As mentioned in my previous post, Christianity has often been and is still viewed by the Chinese government as a foreign religion, one with political connections, one to be held in suspect. When Christianity first entered China with the Nestorians during the Tang dynasty, it was welcomed. Yet only 200 years later, Emperor Wuzong studied the foreign religions existing in China at the time, determined Christianity clashed with local beliefs, and banned it.1 Three hundred years later, under the Mongol empire, Persian Christian merchants and Roman Catholics brought Christianity to China again. Yet by the mid-fourteenth century, Christianity was again seen as a foreign religion due to its association with foreigners.
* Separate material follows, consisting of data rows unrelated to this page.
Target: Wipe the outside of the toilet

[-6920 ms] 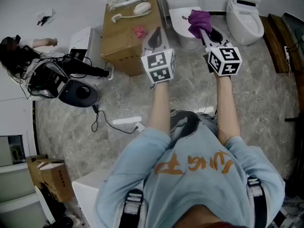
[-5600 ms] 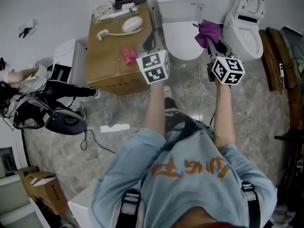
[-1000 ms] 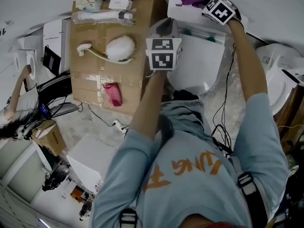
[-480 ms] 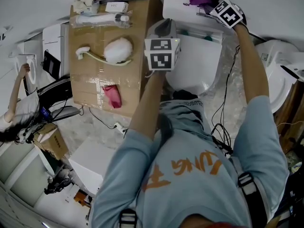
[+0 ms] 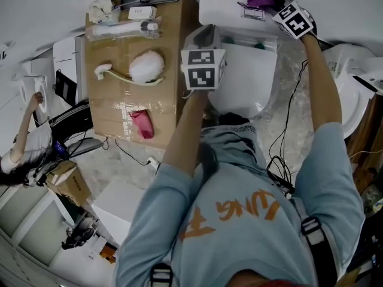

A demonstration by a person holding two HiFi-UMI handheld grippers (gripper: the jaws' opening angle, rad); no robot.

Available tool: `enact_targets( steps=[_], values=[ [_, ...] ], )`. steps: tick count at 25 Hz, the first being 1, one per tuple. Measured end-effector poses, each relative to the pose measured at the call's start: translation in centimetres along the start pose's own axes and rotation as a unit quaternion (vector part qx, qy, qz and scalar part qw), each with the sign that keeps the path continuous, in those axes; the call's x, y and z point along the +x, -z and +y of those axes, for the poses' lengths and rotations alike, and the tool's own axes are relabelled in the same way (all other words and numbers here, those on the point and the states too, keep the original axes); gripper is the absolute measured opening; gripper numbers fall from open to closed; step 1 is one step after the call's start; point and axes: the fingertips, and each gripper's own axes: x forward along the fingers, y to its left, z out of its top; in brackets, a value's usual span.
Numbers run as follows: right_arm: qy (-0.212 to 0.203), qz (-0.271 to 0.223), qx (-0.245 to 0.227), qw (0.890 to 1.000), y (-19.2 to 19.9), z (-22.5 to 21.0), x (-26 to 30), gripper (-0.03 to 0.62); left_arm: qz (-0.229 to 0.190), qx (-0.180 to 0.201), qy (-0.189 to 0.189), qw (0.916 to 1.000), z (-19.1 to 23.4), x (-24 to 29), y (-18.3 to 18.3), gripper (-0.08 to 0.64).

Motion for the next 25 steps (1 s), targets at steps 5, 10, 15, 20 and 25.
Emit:
enact_targets(
  steps=[5,10,15,20,25],
  values=[
    [0.017,-0.001,0.014,1.000,1.7,-0.8,-1.2,0.069,0.000,0.000,0.003,1.0000,-0.1,0.1,0.2,0.025],
    [0.044,-0.008,0.039,0.998,3.8,-1.8,-2.8,0.069,0.002,0.000,0.007,1.0000,-0.6,0.0,0.4,0.026],
    [0.064,-0.006,0.071,0.995,5.7,-2.5,-4.3,0.069,-0.003,-0.003,0.011,0.9999,-0.7,0.0,0.2,0.026],
    [0.093,-0.007,0.100,0.991,7.2,-3.0,-5.5,0.069,-0.008,-0.013,0.009,0.9998,-0.4,-0.4,0.3,0.026],
    [0.130,-0.019,0.179,0.975,9.0,-2.7,-6.9,0.071,-0.011,-0.029,0.003,0.9995,0.0,-1.8,1.3,0.026]
  ],
)
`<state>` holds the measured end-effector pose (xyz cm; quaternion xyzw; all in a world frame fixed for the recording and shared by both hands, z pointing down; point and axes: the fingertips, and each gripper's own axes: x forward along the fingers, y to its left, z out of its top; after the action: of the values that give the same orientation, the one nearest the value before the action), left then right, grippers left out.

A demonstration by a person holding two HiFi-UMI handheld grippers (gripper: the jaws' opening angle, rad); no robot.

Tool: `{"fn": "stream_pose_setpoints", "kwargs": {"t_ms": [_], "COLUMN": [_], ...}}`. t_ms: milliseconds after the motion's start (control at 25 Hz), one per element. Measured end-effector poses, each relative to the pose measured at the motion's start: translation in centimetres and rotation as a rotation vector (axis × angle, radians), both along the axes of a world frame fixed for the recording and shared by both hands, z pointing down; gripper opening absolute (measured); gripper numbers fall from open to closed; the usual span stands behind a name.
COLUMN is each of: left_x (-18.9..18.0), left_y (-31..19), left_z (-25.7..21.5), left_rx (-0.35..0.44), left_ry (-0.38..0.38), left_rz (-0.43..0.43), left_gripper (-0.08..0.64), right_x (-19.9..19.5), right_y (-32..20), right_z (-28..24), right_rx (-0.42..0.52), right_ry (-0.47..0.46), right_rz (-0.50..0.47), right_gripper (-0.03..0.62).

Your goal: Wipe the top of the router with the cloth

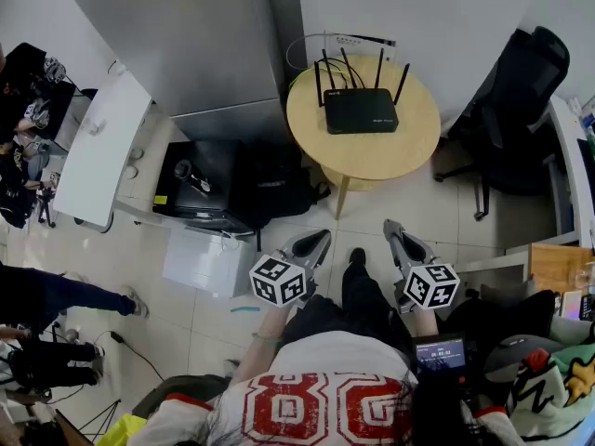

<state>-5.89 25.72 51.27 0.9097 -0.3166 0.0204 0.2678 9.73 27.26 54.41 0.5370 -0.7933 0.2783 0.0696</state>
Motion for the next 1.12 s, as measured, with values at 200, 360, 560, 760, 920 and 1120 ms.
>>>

Once more the government banned the religion when ridding China of unwanted foreign influences.2 Christianity was distrusted as a foreign religion.
Considering certain positions and activities Western believers participated in during the subsequent centuries, it is not surprising that the Chinese government went on to hold Christianity in suspicion and not merely because it was foreign. In the 19th century, much of Protestant missions and development in China was based on rights granted by the “unequal treaties.”
The crux of the matter was the illegal opium trade. The West imported opium to China even though the Chinese government had banned the trade. As one of a series of attempts to end opium imports, in 1839, the Chinese government sent official Lin Zexu to Guangdong to crack down on the trade. The British however saw these actions not as the Chinese government’s right and jurisdiction, but rather as an imposition on free trade. War ensued.3 The British won twice, both in 1842 and in 1858.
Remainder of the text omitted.